• **Work instruction**:
Lines outside the range are not wanted. Give again exactly the lines between the line holding "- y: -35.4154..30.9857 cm" and the line holding "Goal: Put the", inclusive, from the listing below.

• **Materials provided**:

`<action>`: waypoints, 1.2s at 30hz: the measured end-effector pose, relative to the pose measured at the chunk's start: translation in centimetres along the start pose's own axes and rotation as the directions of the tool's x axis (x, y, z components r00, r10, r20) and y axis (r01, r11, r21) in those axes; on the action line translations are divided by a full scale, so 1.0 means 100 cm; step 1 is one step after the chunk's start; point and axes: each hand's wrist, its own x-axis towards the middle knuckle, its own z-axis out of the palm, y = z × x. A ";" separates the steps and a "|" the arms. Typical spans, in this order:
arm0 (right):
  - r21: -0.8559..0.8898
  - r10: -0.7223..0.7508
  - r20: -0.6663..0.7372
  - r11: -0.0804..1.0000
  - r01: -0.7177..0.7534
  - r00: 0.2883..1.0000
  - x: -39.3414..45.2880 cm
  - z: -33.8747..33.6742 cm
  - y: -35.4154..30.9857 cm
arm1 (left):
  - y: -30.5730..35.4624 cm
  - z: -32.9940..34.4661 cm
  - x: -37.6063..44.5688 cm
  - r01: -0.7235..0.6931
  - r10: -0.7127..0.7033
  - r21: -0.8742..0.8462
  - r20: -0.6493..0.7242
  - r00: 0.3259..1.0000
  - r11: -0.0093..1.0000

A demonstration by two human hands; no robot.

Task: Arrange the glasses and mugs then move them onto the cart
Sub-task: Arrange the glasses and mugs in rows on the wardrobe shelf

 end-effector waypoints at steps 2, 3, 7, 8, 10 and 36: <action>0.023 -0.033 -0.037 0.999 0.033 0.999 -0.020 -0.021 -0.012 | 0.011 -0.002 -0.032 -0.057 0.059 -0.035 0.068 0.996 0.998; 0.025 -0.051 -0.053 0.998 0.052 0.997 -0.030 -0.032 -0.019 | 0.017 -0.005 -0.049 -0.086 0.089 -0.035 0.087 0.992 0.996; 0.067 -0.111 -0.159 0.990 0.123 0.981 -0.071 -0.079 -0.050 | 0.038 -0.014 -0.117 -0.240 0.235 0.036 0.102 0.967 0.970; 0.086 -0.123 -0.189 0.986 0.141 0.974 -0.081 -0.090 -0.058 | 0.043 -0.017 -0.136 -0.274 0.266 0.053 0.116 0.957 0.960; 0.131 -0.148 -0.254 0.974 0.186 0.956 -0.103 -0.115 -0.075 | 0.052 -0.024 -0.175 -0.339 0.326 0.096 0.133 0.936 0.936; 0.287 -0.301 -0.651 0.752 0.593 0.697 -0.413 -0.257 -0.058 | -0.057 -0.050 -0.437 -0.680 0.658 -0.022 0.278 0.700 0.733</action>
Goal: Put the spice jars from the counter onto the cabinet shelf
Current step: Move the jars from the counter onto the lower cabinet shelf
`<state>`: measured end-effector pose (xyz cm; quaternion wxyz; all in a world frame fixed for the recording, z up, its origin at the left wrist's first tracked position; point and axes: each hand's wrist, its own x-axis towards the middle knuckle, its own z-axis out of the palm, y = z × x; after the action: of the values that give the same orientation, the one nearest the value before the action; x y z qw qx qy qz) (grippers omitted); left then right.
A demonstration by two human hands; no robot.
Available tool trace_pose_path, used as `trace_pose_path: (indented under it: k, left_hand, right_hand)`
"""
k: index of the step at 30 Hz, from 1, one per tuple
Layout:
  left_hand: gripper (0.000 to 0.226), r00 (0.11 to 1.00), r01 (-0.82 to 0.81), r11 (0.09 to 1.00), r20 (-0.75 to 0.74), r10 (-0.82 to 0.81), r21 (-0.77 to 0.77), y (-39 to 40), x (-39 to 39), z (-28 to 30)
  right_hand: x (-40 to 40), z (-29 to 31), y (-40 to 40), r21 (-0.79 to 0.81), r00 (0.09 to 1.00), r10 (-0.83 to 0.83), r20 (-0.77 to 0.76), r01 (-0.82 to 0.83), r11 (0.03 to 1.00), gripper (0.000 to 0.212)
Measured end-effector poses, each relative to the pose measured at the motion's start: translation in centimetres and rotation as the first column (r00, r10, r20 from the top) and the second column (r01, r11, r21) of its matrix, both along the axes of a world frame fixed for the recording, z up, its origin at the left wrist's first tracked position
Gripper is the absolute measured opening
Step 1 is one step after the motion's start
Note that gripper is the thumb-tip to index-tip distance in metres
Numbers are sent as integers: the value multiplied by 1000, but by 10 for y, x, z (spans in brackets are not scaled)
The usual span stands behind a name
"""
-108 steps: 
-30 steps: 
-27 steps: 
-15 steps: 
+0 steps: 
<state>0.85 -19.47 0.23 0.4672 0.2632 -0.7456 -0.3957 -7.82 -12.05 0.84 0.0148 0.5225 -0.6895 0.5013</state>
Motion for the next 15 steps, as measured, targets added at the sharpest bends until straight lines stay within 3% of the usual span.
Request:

• **Finished task**:
  - y: -35.4154..30.9857 cm
arm1 (left):
  - y: -30.5730..35.4624 cm
  - z: -32.9940..34.4661 cm
  - x: -37.6063..44.5688 cm
  - r01: -0.7235..0.6931
  - r10: -0.7127..0.7033
  - r21: -0.8742..0.8462
  - r20: -0.6493..0.7242
  - r00: 0.3259..1.0000
  - r11: -0.0093..1.0000

A demonstration by two human hands; no robot.

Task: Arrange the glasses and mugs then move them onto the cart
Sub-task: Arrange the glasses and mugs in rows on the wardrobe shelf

 end-effector waypoints at steps 2, 3, 7, 8, 10 and 36: <action>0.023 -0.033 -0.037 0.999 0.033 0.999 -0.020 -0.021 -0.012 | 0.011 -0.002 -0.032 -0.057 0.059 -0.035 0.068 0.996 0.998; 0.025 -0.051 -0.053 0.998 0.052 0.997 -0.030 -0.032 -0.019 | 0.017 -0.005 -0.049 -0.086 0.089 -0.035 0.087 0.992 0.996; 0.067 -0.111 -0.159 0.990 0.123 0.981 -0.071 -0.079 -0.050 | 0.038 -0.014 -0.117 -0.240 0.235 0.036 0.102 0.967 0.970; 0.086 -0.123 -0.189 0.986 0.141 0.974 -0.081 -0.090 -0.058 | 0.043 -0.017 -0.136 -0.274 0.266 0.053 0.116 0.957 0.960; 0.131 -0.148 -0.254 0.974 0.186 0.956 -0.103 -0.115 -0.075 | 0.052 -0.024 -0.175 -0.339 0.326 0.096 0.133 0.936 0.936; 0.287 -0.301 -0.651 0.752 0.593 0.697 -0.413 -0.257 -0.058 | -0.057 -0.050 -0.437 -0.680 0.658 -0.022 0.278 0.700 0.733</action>
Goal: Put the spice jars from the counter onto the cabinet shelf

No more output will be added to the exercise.